Search engines are smart, but they still need help. The major engines are always working to improve their technology to crawl the web more deeply and return better results to users. However, there is a limit to how search engines can operate. Whereas the right SEO can net you thousands of visitors and increased attention, the wrong moves can hide or bury your site deep in the search results where visibility is minimal.
For example, suppose you're a law firm targeting the phrase "divorce attorney" with a broad match ad. Your ad should appear on the results page for the search query "divorce attorney," but it could also show up for the phrases "reasons for divorce," "dui attorney" or "dealing with divorce for children." In these cases, you may be wasting money on irrelevant searches.
Ad extensions are additional links and details that show supplementary information about your business to enhance the basic PPC ads. Certain ad extensions are manual choices, which you can control. Search engines may also automatically generate some ad extensions. The main advantage of ad extensions is that they help improve the click-thru-rate (CTR) of the ad headline because the ads are larger in size and therefore more prominent on the search engine results pages (SERPs). There are many ad extensions.
Although the Web page ranked number 3 may have much more useful information than the one ranked number 1, search engine software cannot really tell which is the superior website from a quality perspective. It can only know which ones are popular, and link swaps (you link to me - I link to you) are created to do nothing more than make pages popular.

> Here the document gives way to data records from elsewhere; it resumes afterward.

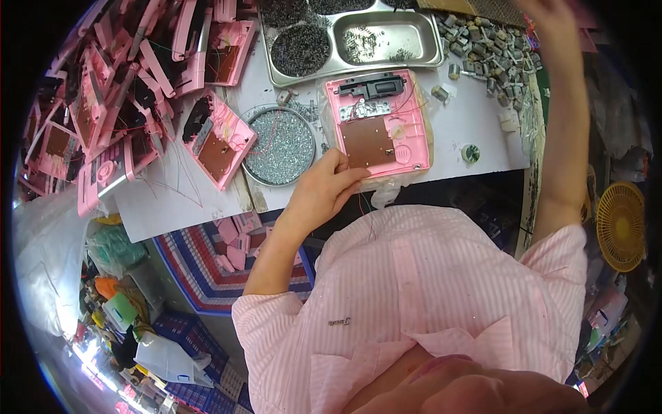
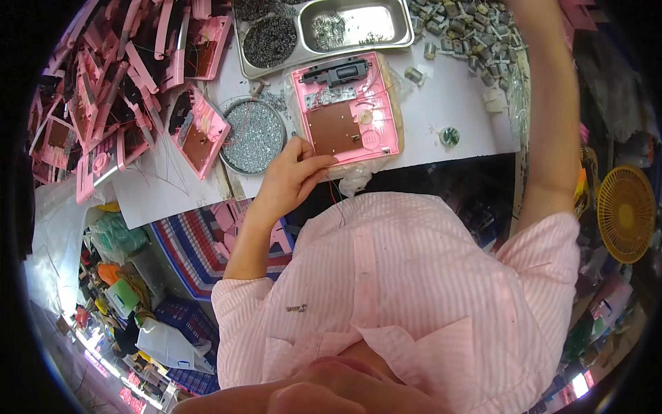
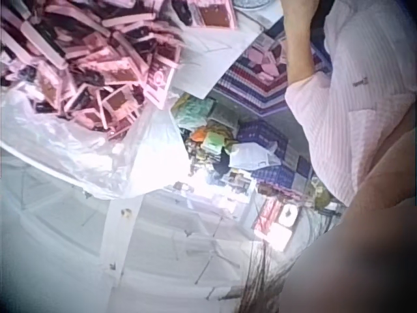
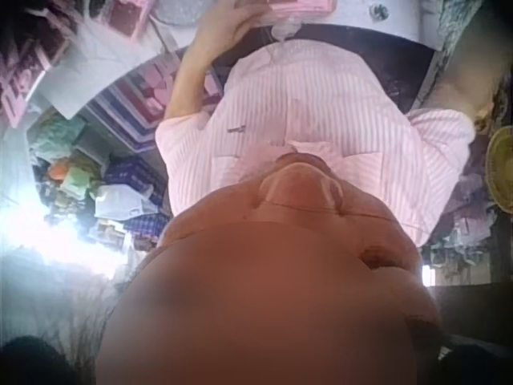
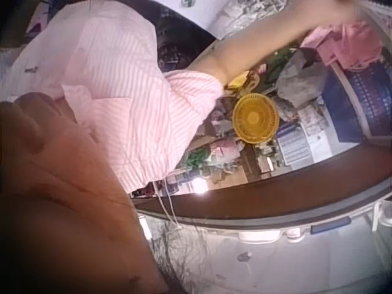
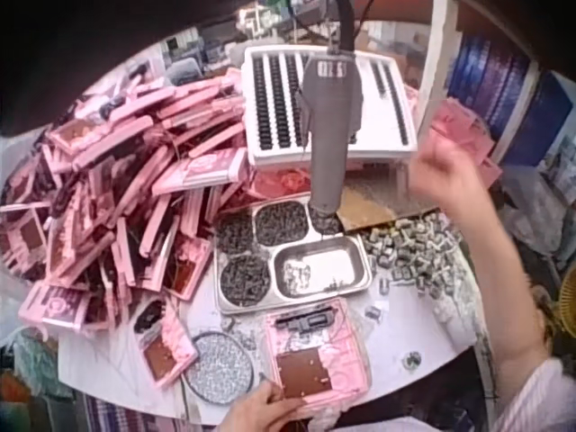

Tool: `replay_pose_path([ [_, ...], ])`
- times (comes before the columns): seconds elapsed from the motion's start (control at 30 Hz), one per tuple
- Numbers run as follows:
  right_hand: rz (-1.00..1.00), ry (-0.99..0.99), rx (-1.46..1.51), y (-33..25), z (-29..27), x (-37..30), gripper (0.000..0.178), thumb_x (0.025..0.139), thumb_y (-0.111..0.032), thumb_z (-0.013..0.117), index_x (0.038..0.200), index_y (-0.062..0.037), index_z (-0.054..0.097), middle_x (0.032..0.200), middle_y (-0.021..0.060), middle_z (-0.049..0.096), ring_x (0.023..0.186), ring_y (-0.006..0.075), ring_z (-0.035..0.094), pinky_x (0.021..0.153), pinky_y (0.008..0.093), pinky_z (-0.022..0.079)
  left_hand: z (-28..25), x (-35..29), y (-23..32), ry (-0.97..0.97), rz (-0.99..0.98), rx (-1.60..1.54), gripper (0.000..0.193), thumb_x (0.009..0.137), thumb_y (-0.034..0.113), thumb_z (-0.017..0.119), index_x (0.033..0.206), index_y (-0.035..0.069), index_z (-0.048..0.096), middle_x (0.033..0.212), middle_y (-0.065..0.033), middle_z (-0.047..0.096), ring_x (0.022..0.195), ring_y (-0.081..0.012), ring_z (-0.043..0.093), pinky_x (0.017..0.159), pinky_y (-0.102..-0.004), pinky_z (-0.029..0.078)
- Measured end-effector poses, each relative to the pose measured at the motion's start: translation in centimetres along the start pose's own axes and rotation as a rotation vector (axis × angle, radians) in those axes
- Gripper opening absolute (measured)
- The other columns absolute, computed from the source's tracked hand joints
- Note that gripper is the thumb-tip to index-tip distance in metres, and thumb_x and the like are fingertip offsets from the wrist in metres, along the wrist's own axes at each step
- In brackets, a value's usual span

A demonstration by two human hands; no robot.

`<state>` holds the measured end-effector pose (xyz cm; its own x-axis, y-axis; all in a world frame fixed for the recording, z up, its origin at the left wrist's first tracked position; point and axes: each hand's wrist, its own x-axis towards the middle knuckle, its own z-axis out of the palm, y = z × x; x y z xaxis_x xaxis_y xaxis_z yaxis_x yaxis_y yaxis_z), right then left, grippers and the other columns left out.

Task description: Assembling and soldering electronic components inside pink plastic housings at a workbench.

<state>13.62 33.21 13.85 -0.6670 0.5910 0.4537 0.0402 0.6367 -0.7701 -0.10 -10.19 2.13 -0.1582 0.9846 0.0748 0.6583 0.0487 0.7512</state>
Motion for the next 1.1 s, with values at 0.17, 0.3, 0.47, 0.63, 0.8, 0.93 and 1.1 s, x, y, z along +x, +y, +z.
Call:
replay_pose_path([
  [0.17,0.248,-0.475,0.103,-5.9,9.9,-19.7,0.017,0.085,-0.012,0.074,0.101,-0.0069,0.072,0.091,0.0029,0.070,0.087,0.0178,0.062,0.079,0.0325,0.048,-0.1,-0.5,-0.3,0.025,0.007,-0.045,0.030,0.081,0.004,0.077,0.110,0.013,0.076,0.086,-0.0068,0.047,0.079,-0.0235,0.054,0.067,-0.0338,0.047],
  [0.3,-0.137,-0.369,-0.325,-7.0,12.4,-21.6,0.014,0.077,-0.012,0.076,0.090,-0.0103,0.070,0.093,0.0013,0.068,0.091,0.0254,0.057,0.081,0.0367,0.045,-0.1,-0.3,-0.1,0.027,0.009,-0.043,0.032,0.079,0.004,0.077,0.110,0.013,0.077,0.085,-0.0064,0.046,0.078,-0.0227,0.053,0.066,-0.0334,0.047],
  [0.47,-0.131,-0.336,-0.180,-5.6,12.9,-22.2,0.017,0.072,-0.012,0.082,0.084,-0.0091,0.070,0.094,0.0016,0.069,0.093,0.0259,0.058,0.081,0.0373,0.047,0.1,-0.2,-0.2,0.059,0.019,-0.057,0.032,0.079,0.004,0.078,0.109,0.012,0.077,0.084,-0.0060,0.045,0.076,-0.0223,0.052,0.064,-0.0335,0.046],
  [0.63,-0.119,-0.301,-0.041,-4.6,13.1,-22.2,0.019,0.069,-0.010,0.086,0.081,-0.0064,0.072,0.093,0.0027,0.071,0.090,0.0260,0.058,0.078,0.0355,0.050,0.0,-0.2,-0.1,0.049,-0.011,-0.067,0.031,0.079,0.003,0.078,0.109,0.012,0.078,0.083,-0.0055,0.044,0.075,-0.0211,0.051,0.063,-0.0327,0.045],
  [0.8,-0.109,-0.307,0.054,-3.5,13.0,-22.3,0.021,0.068,-0.010,0.087,0.082,-0.0063,0.072,0.092,0.0033,0.071,0.091,0.0257,0.058,0.078,0.0349,0.050,-0.1,-0.2,-0.2,0.034,-0.014,-0.063,0.031,0.079,0.003,0.078,0.109,0.012,0.078,0.083,-0.0050,0.044,0.075,-0.0205,0.050,0.064,-0.0317,0.044],
  [0.93,-0.133,-0.311,0.033,-3.6,13.0,-22.2,0.019,0.070,-0.010,0.085,0.081,-0.0070,0.071,0.092,0.0026,0.071,0.091,0.0252,0.059,0.077,0.0345,0.050,0.0,-0.1,-0.2,0.031,-0.017,-0.079,0.032,0.078,0.002,0.078,0.109,0.011,0.078,0.083,-0.0048,0.045,0.076,-0.0202,0.050,0.064,-0.0316,0.044],
  [1.1,-0.263,-0.320,-0.210,-5.0,13.4,-22.2,0.016,0.071,-0.012,0.081,0.081,-0.0083,0.068,0.093,0.0005,0.067,0.090,0.0241,0.059,0.076,0.0347,0.050,-0.3,0.0,-0.3,0.026,-0.023,-0.083,0.033,0.077,0.002,0.078,0.109,0.011,0.078,0.083,-0.0048,0.045,0.076,-0.0202,0.049,0.065,-0.0312,0.044],
])
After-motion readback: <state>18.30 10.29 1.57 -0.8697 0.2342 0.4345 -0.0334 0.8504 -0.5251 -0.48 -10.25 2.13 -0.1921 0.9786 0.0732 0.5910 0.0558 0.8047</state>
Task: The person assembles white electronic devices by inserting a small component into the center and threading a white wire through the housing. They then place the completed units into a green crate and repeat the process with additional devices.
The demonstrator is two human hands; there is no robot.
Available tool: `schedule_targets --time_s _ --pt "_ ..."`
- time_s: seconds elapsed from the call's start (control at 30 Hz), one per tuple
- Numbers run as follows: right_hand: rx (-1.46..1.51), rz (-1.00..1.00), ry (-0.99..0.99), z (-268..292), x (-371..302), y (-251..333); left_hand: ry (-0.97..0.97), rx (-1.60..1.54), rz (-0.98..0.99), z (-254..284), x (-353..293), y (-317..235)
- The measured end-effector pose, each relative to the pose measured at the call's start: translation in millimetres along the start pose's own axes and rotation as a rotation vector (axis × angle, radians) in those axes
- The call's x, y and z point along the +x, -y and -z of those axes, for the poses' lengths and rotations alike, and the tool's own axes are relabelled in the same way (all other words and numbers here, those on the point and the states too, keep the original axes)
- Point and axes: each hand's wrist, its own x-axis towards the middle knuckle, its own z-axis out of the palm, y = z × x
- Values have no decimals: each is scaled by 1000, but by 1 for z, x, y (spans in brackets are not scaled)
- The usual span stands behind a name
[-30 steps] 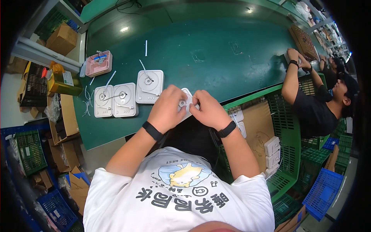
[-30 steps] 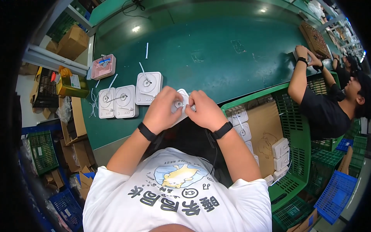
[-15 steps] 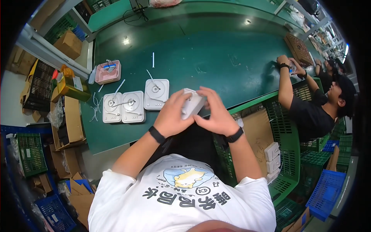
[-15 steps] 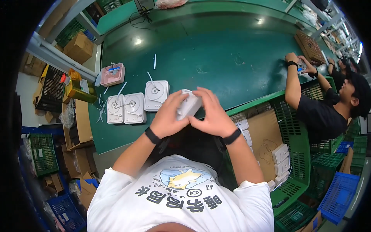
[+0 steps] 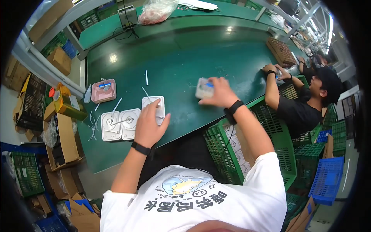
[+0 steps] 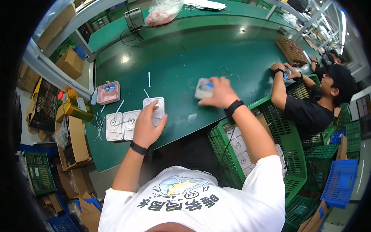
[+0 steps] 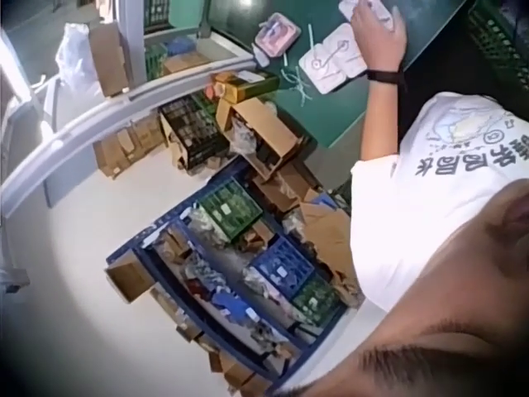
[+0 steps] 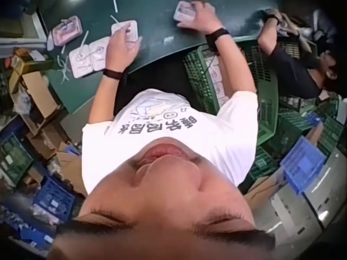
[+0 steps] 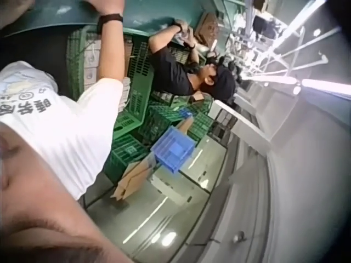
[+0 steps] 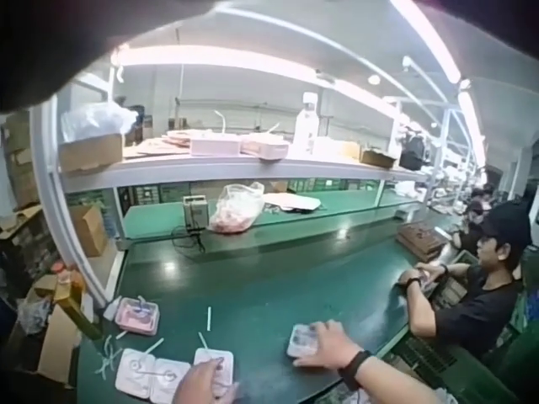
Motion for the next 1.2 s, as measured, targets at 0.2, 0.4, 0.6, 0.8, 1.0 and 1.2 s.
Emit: schedule_targets --time_s 0.2,0.4,0.6,0.8,1.0,1.2 --pt "-268 -397 -297 -1 30 -119 -54 459 -190 -16 -34 28" --pt "353 224 -67 -18 -24 69 46 314 -161 -47 -66 6" --pt "501 227 17 -73 -48 126 -29 -18 -94 -60 -57 11" --pt "468 137 -146 -61 -82 120 -25 8 -95 -75 -61 24" --pt "695 -22 -83 -71 -88 117 -81 24 -162 -76 -63 30" --pt "728 14 -8 -62 -93 111 -90 55 -181 -78 -67 28"
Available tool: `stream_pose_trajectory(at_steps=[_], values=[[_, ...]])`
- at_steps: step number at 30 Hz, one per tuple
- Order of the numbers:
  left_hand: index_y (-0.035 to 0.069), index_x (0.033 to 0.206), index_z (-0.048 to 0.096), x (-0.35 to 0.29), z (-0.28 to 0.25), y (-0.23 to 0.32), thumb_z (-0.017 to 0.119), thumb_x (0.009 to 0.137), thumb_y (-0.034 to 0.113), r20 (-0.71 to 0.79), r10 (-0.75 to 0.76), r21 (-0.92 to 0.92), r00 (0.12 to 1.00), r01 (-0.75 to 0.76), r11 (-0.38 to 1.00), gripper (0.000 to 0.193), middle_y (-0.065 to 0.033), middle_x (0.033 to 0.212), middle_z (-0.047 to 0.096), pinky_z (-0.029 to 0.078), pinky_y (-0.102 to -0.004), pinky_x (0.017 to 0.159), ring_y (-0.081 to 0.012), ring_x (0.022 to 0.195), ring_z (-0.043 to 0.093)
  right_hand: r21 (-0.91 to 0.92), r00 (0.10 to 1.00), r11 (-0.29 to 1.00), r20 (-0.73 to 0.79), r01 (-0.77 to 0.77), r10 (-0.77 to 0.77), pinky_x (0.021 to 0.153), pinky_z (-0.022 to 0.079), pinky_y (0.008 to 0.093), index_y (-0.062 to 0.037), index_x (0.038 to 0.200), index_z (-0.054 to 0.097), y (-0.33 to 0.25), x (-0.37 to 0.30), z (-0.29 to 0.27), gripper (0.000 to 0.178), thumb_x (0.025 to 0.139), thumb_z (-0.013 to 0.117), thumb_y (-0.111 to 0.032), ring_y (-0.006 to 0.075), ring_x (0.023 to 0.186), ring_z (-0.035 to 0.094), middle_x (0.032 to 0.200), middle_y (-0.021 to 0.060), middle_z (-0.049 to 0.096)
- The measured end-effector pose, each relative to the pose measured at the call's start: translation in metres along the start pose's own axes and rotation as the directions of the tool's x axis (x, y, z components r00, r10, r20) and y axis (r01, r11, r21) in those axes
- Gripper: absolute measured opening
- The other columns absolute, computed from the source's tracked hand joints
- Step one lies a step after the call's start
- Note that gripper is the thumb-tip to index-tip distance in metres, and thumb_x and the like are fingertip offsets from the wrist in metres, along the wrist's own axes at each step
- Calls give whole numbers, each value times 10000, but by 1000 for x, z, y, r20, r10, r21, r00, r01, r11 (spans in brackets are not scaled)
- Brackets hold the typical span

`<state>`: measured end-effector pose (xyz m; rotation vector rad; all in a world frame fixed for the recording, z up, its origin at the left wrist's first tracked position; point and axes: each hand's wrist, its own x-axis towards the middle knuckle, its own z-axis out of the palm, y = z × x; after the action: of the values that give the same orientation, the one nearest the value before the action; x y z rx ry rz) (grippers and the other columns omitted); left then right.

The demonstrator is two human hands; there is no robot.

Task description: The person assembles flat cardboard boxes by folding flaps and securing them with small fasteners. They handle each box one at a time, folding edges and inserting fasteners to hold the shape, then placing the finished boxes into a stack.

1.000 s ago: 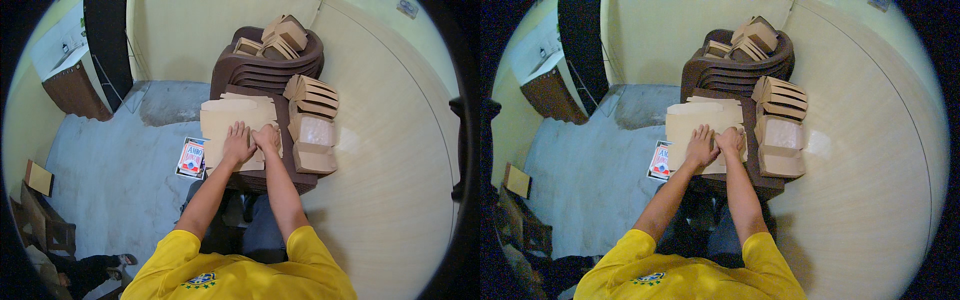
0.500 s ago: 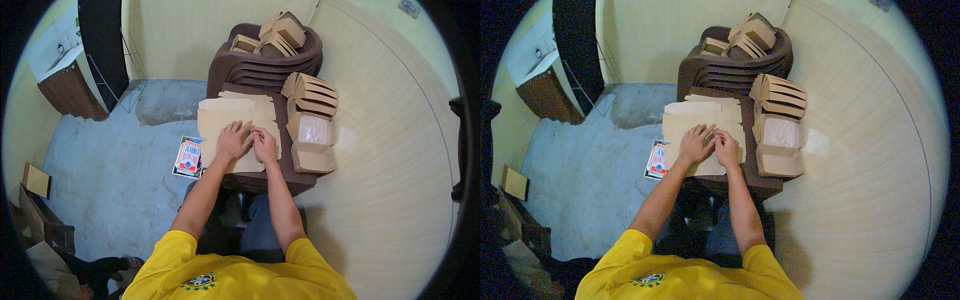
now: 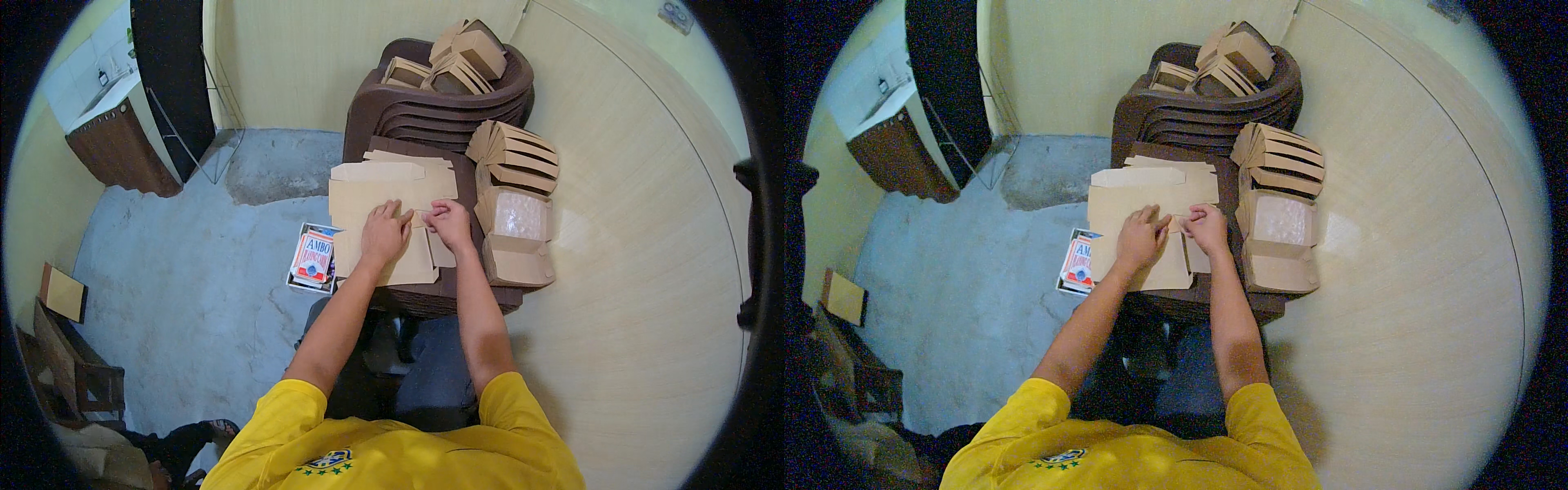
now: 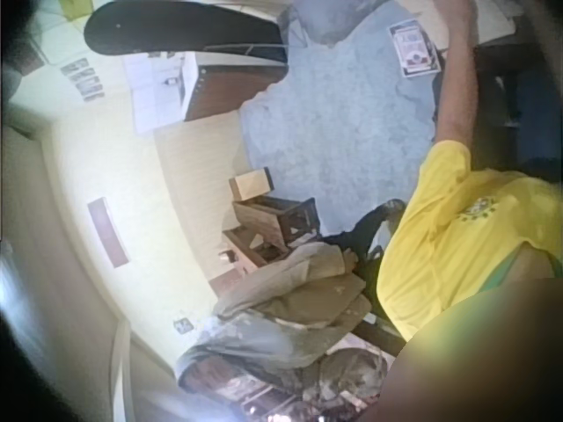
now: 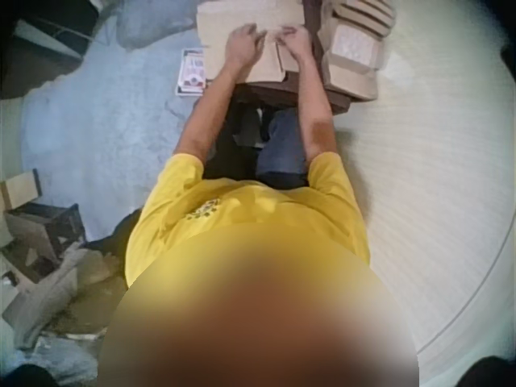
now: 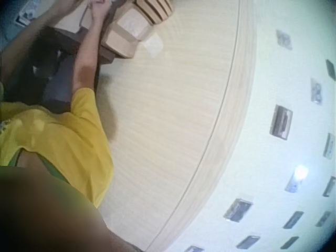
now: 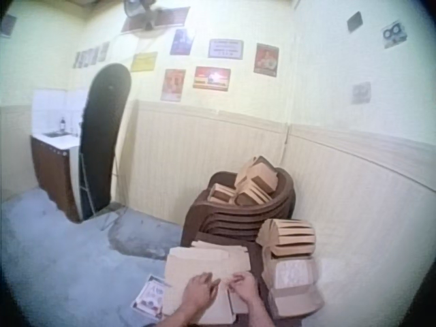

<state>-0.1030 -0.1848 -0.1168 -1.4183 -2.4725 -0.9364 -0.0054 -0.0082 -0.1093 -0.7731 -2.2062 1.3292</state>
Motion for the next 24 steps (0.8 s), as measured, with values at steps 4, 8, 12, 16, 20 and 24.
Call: stream_pose_trajectory(at_steps=[4,8,12,16,20,24], values=[[168,1334,781,0,8,-3,644,1025,285,-49,39,6,998,-39,999,357,-175,1488,650,443,-468,1203,-384,1409,574,-276,995,956,13,102,-102,733,591,365,-38,963,778,0,-2,-1,395,703,1017,-214,156,789,688,904,50,748],[119,1351,763,-1,11,-7,631,1035,287,19,39,4,999,-39,999,381,-177,1538,624,440,-455,1217,-385,1430,564,-480,978,872,-119,94,-171,737,571,433,-71,860,752,-9,-11,2,456,677,1015,-395,262,791,702,834,65,733],[110,1359,755,1,11,-8,618,1045,289,35,47,19,998,-48,999,387,-164,1560,609,436,-448,1224,-377,1439,557,-537,979,844,-171,0,-108,757,574,460,-73,817,730,-15,-4,7,539,661,999,-514,329,837,724,790,86,734],[118,1356,758,-1,12,-6,611,1049,286,16,41,24,999,-41,999,380,-158,1541,627,442,-445,1218,-372,1442,555,-516,978,846,-207,-130,23,797,562,456,-78,910,758,-16,7,9,528,707,980,-512,306,936,729,932,107,749],[128,1357,761,1,3,-1,633,1042,334,30,25,30,999,-26,999,398,-151,1513,650,460,-440,1195,-364,1406,580,-570,943,813,-320,-118,-87,855,586,476,-69,1037,766,-23,12,16,542,760,951,-497,351,998,746,1067,146,759],[131,1292,786,15,-18,6,738,973,360,180,-91,-36,979,99,994,395,-133,1414,699,481,-433,1164,-348,1363,600,-630,950,745,-313,-218,13,916,596,484,-54,1111,764,-40,17,27,494,815,901,-425,378,1070,750,1145,180,768]])
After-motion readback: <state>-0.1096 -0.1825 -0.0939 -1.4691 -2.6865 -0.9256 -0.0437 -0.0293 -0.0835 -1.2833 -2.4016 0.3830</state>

Webmasters and content providers began optimizing websites for search engines in the mid-1990s, as the first search engines were cataloging the early Web. Initially, all webmasters needed only to submit the address of a page, or URL, to the various engines which would send a "spider" to "crawl" that page, extract links to other pages from it, and return information found on the page to be indexed.[5] The process involves a search engine spider downloading a page and storing it on the search engine's own server. A second program, known as an indexer, extracts information about the page, such as the words it contains, where they are located, and any weight for specific words, as well as all links the page contains. All of this information is then placed into a scheduler for crawling at a later date.